Stored records
§ §

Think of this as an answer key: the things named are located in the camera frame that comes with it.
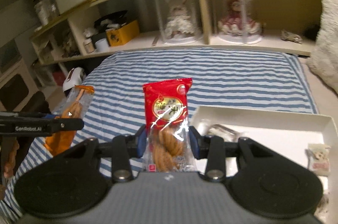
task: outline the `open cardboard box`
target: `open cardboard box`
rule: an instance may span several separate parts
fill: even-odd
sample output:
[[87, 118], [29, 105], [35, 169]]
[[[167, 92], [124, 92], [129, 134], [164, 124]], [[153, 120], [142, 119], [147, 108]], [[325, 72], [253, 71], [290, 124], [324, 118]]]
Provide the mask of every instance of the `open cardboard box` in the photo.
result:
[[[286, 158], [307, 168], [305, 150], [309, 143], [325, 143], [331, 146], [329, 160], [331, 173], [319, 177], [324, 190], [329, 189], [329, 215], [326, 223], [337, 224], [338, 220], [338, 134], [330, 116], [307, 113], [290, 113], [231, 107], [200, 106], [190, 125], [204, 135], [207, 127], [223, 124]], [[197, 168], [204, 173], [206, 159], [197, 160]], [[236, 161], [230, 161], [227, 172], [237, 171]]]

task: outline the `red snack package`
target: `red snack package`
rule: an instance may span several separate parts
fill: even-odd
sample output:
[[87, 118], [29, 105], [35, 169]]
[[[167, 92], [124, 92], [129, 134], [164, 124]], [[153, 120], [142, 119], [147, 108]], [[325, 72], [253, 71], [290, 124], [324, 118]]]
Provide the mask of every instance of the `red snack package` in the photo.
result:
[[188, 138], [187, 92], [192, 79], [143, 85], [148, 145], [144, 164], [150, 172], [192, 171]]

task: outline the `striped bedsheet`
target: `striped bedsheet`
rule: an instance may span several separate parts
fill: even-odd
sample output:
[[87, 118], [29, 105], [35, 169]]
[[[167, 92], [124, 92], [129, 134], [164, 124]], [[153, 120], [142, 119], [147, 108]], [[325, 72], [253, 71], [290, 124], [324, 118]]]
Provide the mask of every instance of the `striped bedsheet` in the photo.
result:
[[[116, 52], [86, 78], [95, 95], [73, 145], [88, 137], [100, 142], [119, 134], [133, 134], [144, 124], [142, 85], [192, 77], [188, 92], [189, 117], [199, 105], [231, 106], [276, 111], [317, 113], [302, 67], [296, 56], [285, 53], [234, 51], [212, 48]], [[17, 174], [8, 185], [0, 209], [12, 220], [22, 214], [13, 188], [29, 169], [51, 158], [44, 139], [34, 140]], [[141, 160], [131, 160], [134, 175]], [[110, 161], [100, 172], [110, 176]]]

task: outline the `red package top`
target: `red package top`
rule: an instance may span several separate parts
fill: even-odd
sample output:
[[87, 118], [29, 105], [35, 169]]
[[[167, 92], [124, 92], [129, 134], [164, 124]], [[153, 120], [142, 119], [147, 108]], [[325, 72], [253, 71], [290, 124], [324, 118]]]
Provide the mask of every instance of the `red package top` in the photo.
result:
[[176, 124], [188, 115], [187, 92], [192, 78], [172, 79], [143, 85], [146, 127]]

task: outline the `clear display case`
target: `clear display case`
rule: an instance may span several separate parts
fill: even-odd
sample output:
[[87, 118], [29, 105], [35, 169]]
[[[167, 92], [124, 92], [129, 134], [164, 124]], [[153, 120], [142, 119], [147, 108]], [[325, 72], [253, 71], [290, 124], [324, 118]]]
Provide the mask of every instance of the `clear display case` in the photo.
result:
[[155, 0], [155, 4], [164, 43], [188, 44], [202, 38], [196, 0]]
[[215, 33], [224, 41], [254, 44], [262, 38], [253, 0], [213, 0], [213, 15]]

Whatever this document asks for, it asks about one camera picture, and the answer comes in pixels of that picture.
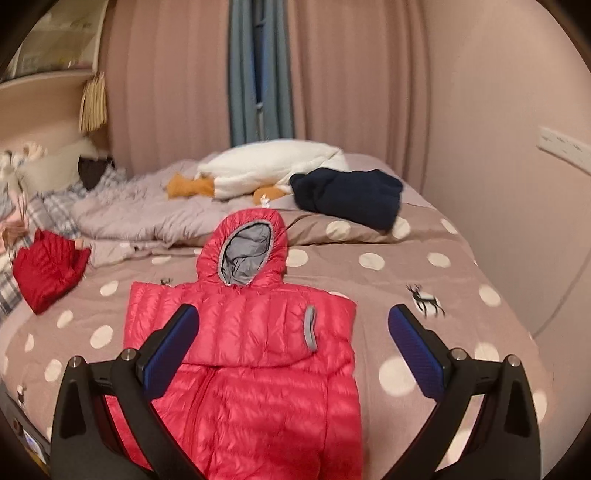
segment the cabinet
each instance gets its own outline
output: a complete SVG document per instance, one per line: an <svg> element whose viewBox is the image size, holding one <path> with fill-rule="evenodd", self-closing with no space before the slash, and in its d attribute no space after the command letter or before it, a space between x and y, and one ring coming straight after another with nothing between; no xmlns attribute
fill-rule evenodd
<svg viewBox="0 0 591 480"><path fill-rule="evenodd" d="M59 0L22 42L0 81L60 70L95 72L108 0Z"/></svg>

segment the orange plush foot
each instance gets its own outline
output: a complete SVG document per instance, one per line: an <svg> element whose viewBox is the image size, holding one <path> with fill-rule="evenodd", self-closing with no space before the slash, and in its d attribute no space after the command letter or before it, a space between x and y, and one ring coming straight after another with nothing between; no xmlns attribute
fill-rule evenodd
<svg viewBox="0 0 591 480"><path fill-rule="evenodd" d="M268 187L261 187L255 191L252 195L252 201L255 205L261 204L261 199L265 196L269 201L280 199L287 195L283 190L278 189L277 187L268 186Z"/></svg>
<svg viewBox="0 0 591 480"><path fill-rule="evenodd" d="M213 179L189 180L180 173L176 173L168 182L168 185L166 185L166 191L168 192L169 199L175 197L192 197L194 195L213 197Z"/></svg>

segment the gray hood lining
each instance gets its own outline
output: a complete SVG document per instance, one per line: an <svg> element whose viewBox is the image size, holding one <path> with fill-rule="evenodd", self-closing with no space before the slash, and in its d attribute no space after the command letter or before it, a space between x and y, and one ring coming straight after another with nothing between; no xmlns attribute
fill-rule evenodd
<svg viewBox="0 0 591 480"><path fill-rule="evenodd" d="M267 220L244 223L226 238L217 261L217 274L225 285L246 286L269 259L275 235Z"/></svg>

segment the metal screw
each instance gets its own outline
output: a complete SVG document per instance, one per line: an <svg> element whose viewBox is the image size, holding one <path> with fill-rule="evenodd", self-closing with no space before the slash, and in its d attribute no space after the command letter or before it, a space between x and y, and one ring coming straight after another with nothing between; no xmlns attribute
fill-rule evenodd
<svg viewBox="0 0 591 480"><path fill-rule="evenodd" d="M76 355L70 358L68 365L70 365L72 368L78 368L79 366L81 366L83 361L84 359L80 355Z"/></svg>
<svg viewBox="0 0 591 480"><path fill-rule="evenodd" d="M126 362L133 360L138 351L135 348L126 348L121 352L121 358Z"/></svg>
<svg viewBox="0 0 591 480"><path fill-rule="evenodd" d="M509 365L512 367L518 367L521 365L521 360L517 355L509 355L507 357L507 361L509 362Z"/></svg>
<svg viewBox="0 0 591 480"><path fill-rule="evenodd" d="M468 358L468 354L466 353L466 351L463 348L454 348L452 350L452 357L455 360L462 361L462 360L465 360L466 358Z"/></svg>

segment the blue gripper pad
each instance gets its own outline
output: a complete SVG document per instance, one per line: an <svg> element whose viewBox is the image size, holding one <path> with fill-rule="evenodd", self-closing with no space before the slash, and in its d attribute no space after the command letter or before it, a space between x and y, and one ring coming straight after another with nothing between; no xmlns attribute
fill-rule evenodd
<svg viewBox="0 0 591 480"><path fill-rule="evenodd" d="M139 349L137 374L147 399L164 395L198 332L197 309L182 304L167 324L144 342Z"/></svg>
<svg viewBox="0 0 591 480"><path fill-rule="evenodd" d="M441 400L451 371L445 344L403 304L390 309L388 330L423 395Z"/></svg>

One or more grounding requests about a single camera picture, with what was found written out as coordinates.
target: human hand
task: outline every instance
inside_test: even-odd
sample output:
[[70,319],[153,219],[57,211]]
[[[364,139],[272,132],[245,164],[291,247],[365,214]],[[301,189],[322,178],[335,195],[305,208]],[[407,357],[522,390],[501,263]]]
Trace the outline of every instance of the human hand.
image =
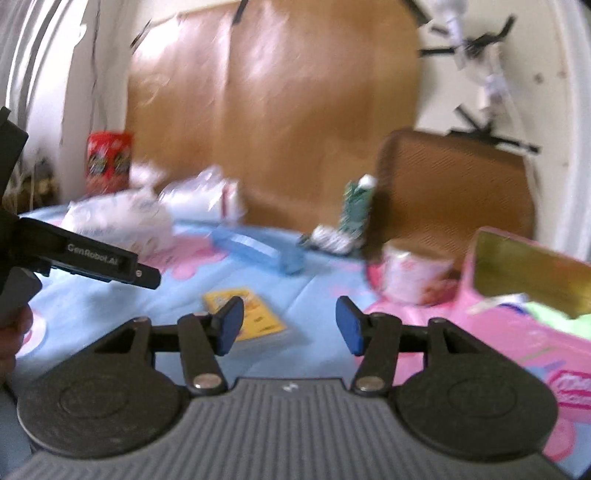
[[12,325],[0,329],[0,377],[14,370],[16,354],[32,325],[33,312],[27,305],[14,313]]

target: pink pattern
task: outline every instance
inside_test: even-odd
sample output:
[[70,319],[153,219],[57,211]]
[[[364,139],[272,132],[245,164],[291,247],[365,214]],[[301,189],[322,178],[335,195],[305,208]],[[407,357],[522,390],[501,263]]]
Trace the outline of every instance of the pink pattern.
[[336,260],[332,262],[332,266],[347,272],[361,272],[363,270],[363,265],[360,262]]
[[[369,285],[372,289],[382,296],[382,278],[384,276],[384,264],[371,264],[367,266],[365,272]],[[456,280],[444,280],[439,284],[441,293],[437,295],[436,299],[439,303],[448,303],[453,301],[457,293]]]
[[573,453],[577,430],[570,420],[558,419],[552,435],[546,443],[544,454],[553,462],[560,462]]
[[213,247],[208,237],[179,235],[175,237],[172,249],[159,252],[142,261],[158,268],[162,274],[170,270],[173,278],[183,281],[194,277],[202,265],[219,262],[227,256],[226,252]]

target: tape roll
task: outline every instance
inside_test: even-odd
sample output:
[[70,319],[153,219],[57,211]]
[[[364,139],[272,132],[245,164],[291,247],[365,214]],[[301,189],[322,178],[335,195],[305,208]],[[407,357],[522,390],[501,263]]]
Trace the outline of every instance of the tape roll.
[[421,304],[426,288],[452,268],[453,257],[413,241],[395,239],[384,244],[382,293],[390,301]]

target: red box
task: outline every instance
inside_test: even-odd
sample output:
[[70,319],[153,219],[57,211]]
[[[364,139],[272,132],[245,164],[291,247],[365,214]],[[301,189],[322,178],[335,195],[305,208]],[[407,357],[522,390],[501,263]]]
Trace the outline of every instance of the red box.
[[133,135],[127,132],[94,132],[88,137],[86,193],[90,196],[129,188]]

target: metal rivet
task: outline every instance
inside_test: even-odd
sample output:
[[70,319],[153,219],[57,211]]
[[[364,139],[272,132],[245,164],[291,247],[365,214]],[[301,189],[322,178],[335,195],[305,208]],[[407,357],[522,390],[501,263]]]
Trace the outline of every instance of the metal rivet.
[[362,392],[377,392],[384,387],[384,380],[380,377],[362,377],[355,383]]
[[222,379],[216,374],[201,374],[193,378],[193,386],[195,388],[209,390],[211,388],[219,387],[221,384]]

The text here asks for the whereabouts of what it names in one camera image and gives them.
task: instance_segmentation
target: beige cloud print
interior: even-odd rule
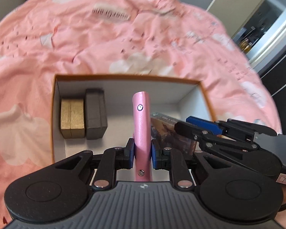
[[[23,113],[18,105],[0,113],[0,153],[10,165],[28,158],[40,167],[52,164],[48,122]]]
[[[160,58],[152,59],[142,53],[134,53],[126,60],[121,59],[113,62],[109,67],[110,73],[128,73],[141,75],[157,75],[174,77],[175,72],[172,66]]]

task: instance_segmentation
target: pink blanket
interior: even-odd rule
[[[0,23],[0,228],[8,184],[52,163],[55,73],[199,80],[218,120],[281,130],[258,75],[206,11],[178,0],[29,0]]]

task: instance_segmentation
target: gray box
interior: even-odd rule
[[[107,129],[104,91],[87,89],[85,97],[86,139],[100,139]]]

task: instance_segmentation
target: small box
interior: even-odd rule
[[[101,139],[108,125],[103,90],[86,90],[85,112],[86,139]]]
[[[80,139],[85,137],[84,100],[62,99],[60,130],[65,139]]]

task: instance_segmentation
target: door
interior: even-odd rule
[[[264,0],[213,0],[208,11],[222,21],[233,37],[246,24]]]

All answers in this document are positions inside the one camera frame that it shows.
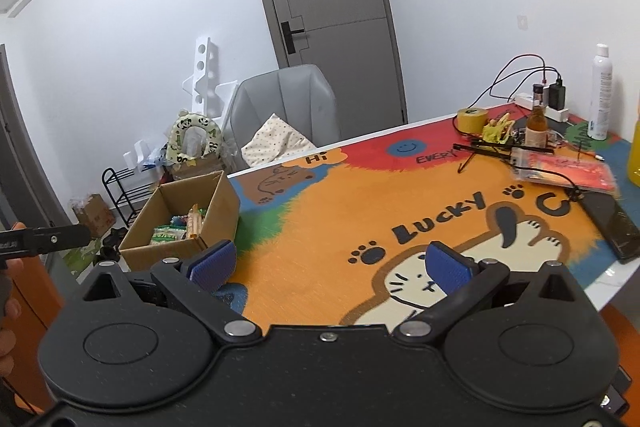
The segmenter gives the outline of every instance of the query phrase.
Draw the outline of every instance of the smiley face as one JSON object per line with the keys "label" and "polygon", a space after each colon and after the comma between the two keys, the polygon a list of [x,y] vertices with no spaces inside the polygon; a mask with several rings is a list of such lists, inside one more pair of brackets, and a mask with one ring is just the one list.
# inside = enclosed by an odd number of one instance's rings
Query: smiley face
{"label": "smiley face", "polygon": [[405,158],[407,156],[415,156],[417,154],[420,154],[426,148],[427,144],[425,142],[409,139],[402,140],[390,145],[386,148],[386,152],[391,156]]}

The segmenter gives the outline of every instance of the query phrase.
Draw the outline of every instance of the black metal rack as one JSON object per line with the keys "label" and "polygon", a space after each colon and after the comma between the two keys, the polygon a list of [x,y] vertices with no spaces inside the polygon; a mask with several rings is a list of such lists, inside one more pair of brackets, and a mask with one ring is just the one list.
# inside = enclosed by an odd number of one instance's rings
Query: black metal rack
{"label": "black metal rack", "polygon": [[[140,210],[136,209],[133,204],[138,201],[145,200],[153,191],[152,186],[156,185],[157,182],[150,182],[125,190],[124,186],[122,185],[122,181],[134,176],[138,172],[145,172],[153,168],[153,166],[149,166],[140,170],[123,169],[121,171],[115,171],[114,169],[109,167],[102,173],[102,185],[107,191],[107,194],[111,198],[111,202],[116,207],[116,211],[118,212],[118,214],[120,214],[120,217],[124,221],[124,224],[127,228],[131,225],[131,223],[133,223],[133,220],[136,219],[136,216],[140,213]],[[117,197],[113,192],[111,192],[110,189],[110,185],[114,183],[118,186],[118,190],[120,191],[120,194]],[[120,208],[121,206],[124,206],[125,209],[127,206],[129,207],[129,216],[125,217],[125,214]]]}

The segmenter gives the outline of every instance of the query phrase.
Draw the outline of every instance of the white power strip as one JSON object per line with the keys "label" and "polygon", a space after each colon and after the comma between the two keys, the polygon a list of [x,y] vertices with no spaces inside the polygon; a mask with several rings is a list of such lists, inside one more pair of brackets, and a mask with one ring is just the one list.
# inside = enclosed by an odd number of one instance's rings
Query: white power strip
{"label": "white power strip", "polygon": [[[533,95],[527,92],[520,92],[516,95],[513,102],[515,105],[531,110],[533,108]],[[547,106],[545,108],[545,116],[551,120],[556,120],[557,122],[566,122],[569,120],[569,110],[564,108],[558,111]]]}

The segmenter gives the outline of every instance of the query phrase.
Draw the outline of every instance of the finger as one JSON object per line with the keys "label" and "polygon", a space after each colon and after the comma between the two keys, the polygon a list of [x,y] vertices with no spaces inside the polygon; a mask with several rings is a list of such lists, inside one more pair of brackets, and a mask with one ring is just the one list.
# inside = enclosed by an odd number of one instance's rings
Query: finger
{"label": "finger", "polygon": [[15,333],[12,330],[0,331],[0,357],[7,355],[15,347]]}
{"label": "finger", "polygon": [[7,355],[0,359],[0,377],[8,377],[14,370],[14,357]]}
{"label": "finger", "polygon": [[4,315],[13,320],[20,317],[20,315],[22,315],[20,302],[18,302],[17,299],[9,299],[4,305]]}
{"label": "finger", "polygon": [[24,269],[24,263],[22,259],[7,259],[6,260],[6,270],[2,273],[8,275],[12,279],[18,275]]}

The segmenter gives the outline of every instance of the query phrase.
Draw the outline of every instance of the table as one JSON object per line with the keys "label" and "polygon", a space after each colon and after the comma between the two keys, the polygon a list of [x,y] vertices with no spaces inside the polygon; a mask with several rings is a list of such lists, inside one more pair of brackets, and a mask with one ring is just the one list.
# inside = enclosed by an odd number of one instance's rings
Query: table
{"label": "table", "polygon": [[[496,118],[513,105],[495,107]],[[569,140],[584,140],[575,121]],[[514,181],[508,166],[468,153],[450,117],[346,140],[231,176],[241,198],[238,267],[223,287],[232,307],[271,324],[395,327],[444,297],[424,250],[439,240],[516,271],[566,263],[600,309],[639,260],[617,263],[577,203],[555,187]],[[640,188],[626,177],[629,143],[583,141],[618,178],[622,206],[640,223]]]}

§ §

PROMPT
Read through the entries above and copy each line that has the string "open" in it.

OUTPUT BELOW
task: outline the `open cardboard box`
target: `open cardboard box`
Provide the mask of every instance of the `open cardboard box` in the photo.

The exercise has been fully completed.